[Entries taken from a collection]
::::::::::
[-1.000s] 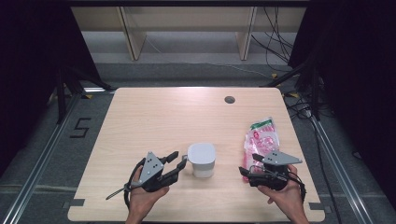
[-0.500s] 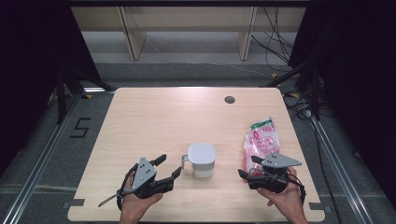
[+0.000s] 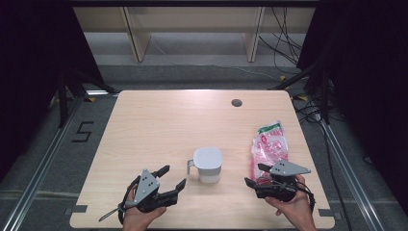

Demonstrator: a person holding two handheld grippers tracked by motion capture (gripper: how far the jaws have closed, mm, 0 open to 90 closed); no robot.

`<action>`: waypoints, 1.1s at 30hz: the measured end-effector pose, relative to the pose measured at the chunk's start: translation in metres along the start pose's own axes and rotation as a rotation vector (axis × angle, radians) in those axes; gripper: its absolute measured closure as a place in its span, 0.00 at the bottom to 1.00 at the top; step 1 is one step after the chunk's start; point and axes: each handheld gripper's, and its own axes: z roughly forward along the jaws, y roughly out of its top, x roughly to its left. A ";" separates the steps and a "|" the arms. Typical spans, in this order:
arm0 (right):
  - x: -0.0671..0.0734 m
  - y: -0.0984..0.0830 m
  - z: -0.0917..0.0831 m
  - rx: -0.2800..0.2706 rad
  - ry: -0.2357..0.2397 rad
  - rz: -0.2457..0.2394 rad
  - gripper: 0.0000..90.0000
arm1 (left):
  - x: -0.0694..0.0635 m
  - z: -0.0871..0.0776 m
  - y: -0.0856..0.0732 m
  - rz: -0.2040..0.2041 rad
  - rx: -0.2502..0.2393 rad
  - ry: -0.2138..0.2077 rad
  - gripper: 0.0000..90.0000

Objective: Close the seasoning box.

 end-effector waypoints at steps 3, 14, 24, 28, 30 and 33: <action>0.003 -0.002 0.000 0.006 0.018 0.031 0.32 | 0.001 0.001 -0.005 0.006 -0.005 -0.007 0.32; 0.004 -0.008 0.001 0.019 0.039 0.021 0.32 | -0.002 0.003 -0.016 -0.026 0.001 -0.001 0.31; 0.003 -0.010 -0.003 0.025 0.033 0.016 0.32 | -0.006 0.001 -0.025 -0.021 0.024 -0.015 0.31; 0.003 -0.015 -0.004 0.040 0.041 0.010 0.32 | -0.006 0.002 -0.030 -0.014 0.043 -0.012 0.30; 0.003 -0.018 -0.006 0.055 0.032 0.021 0.30 | -0.006 0.003 -0.032 -0.016 0.052 -0.012 0.30; 0.001 -0.022 -0.007 0.063 0.033 0.013 0.30 | -0.008 0.006 -0.035 -0.039 0.060 -0.009 0.28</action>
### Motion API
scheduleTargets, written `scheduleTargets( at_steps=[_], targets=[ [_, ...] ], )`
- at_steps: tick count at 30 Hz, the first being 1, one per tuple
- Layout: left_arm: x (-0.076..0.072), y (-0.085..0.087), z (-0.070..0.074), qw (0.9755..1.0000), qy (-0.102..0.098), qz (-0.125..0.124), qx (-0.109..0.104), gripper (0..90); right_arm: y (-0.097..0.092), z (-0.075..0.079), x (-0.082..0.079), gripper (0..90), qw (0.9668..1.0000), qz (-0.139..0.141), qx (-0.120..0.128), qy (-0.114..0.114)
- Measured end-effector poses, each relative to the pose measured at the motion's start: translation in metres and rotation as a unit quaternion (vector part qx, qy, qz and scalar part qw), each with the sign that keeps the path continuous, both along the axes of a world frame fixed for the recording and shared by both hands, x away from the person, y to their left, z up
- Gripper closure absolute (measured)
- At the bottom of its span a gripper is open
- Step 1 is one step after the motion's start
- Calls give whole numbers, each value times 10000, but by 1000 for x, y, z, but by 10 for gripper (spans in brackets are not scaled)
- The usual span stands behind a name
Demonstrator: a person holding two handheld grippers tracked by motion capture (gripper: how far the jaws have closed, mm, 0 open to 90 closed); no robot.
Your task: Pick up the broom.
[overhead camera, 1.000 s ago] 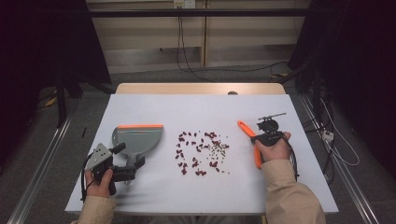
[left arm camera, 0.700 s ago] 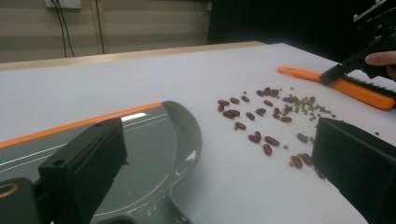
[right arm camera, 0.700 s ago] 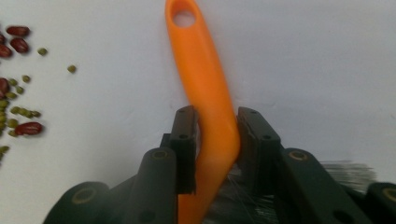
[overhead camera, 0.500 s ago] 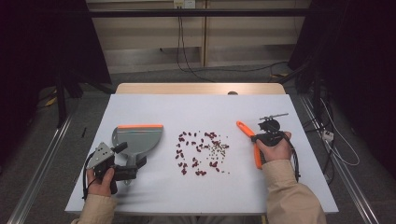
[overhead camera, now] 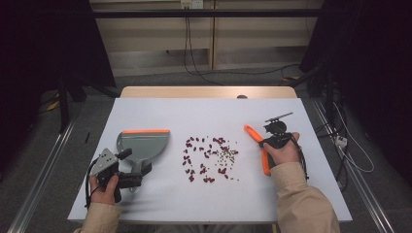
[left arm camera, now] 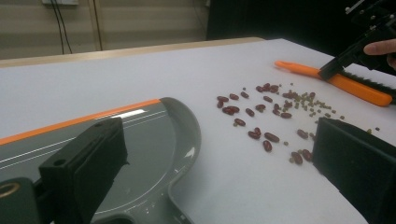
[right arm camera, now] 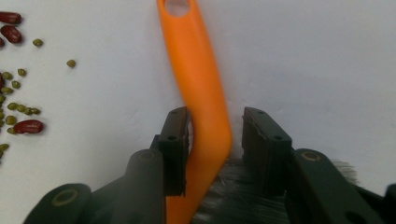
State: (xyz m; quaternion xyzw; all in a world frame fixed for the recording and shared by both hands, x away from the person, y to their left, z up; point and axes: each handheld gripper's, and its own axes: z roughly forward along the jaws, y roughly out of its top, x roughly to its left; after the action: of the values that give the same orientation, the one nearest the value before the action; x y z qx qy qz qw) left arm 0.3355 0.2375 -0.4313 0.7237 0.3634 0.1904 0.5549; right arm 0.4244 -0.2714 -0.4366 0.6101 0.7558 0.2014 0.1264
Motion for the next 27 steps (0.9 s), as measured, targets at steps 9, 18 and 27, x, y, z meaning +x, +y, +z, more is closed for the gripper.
scheduleTargets(
  at_steps=[9,18,27],
  targets=[
    [1,-1,0,10000,7,-23,8,32,7,2,21,673,9965,-57,-216,811],
    [1,-1,1,10000,-39,8,6,32,2,1,14,706,9987,4,-55,511],
    [-1,-1,3,10000,-68,23,-28,32,5,18,0,709,9995,251,84,-188]
  ],
)
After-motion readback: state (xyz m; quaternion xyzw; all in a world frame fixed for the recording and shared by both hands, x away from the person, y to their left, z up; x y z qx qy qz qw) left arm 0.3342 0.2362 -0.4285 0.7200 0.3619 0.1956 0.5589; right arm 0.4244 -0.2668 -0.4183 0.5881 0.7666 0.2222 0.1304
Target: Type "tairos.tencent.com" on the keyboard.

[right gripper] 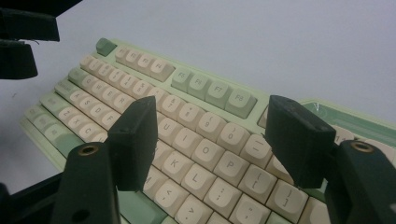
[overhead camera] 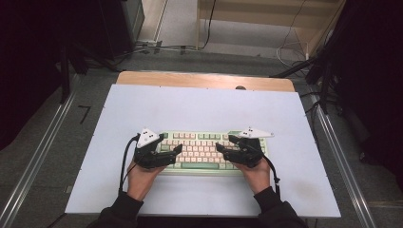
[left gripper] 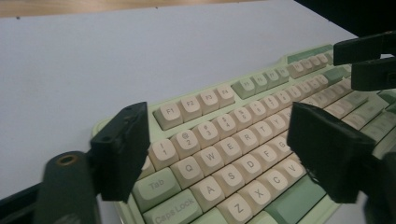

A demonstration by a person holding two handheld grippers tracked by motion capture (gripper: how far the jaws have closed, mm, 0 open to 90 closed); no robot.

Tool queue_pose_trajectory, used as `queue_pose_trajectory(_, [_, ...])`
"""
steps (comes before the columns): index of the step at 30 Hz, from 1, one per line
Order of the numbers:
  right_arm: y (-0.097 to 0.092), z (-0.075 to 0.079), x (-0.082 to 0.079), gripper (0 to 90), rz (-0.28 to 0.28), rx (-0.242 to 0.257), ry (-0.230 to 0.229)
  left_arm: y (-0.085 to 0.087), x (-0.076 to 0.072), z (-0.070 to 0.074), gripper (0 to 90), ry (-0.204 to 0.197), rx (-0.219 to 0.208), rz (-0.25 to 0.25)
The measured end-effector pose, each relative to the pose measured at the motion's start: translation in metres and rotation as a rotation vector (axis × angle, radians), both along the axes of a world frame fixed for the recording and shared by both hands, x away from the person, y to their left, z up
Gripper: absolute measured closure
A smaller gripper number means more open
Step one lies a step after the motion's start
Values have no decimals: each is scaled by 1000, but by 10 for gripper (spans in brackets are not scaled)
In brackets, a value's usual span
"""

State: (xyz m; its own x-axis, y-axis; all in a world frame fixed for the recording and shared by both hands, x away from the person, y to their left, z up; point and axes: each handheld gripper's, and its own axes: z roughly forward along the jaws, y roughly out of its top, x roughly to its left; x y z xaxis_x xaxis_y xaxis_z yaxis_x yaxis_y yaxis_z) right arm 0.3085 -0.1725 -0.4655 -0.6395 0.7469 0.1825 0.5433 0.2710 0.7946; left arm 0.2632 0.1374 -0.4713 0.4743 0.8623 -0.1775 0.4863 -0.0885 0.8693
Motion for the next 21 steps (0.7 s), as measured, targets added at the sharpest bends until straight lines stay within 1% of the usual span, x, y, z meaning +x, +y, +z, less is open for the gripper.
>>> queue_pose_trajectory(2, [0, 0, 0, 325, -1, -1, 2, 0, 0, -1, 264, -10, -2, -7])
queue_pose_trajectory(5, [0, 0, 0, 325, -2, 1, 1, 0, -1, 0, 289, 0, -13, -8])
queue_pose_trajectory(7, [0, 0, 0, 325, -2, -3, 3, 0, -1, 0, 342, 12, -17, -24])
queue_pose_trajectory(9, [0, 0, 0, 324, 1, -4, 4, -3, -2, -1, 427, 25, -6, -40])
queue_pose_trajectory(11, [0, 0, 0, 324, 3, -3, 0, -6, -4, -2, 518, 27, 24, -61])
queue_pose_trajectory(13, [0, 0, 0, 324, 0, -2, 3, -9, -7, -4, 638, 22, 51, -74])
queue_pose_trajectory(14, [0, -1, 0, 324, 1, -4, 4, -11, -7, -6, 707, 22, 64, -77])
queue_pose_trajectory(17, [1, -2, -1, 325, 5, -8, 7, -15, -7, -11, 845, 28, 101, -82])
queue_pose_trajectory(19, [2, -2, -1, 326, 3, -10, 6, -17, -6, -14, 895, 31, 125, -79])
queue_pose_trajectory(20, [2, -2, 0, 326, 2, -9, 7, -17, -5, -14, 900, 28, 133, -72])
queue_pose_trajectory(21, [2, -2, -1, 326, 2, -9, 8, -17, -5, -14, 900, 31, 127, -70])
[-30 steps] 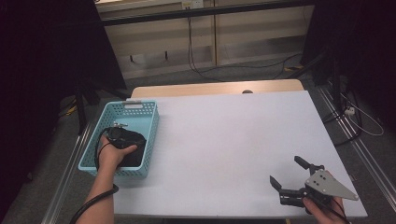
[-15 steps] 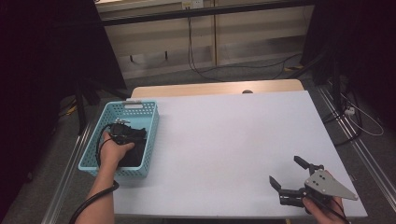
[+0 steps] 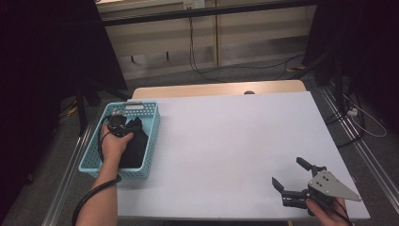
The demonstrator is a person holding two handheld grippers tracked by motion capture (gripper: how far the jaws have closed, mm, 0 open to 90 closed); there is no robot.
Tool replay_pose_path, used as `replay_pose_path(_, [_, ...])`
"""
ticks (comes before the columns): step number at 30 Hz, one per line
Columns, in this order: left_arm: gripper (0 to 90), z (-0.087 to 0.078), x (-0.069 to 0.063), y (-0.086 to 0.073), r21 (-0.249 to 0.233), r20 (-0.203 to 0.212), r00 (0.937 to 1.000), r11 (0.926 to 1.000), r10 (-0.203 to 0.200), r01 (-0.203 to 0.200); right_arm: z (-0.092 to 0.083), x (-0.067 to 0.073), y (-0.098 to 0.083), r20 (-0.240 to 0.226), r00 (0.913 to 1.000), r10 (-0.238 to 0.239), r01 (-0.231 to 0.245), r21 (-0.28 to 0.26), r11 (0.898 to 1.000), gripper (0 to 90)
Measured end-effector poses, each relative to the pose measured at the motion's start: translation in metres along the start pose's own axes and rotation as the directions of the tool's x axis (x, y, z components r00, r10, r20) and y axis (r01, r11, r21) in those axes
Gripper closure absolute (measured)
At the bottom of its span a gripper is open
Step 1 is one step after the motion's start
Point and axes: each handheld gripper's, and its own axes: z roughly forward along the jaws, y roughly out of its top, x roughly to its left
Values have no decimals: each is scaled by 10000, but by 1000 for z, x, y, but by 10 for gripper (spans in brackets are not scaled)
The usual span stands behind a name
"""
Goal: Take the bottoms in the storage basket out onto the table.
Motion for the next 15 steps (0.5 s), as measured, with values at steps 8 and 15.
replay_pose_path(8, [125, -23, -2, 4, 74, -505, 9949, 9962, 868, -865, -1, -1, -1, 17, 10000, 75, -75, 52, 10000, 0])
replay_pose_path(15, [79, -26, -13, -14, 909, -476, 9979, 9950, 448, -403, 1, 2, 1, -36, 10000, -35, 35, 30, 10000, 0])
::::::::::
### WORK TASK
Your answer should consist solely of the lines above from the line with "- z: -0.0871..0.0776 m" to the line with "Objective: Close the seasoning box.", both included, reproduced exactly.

### OUTPUT OF THE EXERCISE
  - z: -0.0871..0.0776 m
  - y: -0.0856..0.0732 m
  - rz: -0.2040..0.2041 rad
  - rx: -0.2502..0.2393 rad
  - ry: -0.2138..0.2077 rad
  - gripper: 0.0000..90.0000

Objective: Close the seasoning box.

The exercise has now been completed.